BEIRUT — A few dozen protesters demonstrated Sunday in front of a Blom Bank branch in Halba in North Lebanon against the arrest of two activists who came to the aid of the depositor Sali Hafez when he held up a branch of the same bank in Sodeco, Beirut, on Wednesday, in order to recover her own money, L'Orient Today's correspondent in North Lebanon reported.
According to his information, the demonstrators gathered in front of the homes of activists Abdel Rahman Zakaria and Mohammad Rustom and then moved towards the branch of Blom Bank in Halba. Holding up portraits of the detainees, they chanted slogans against what they called "the injustice of the banks" and the restrictions imposed on depositors' money. The protesters threatened to escalate their actions and block roads in Akkar and the north if the two activists are not released.
On Wednesday, Hafez, armed with a toy gun, held up the Blom Bank in Sodeco to demand her own money, saying she needed the funds to assist her sister who has cancer and is dying in hospital. She also doused herself with gasoline and threatened to set herself on fire. The young woman was supported by activists and relatives at the scene. After obtaining about $13,000 of the $20,000 deposited by her family in the bank, and less than an hour after the holdup began, Hafez and her accomplices managed to escape through a window before the security forces arrived. However, two activists were arrested by the police.

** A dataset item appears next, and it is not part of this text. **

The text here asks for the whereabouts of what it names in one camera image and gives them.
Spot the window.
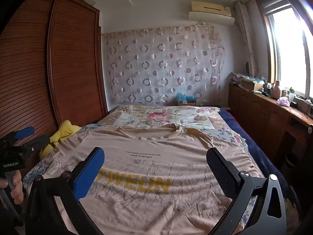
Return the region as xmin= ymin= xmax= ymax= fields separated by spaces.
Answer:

Two days later, on Friday, five bank holdups took place across the country by depositors wanting to recover their own funds amid Lebanon's financial collapse.
The same day, various Lebanese security services drew up a "strict plan to impose law and order in the country to protect depositors and citizens," according to caretaker Interior Minister Bassam Mawlawi. However, no details of the plan have been released.
The Association of Banks in Lebanon announced a three-day strike starting Monday following the incidents.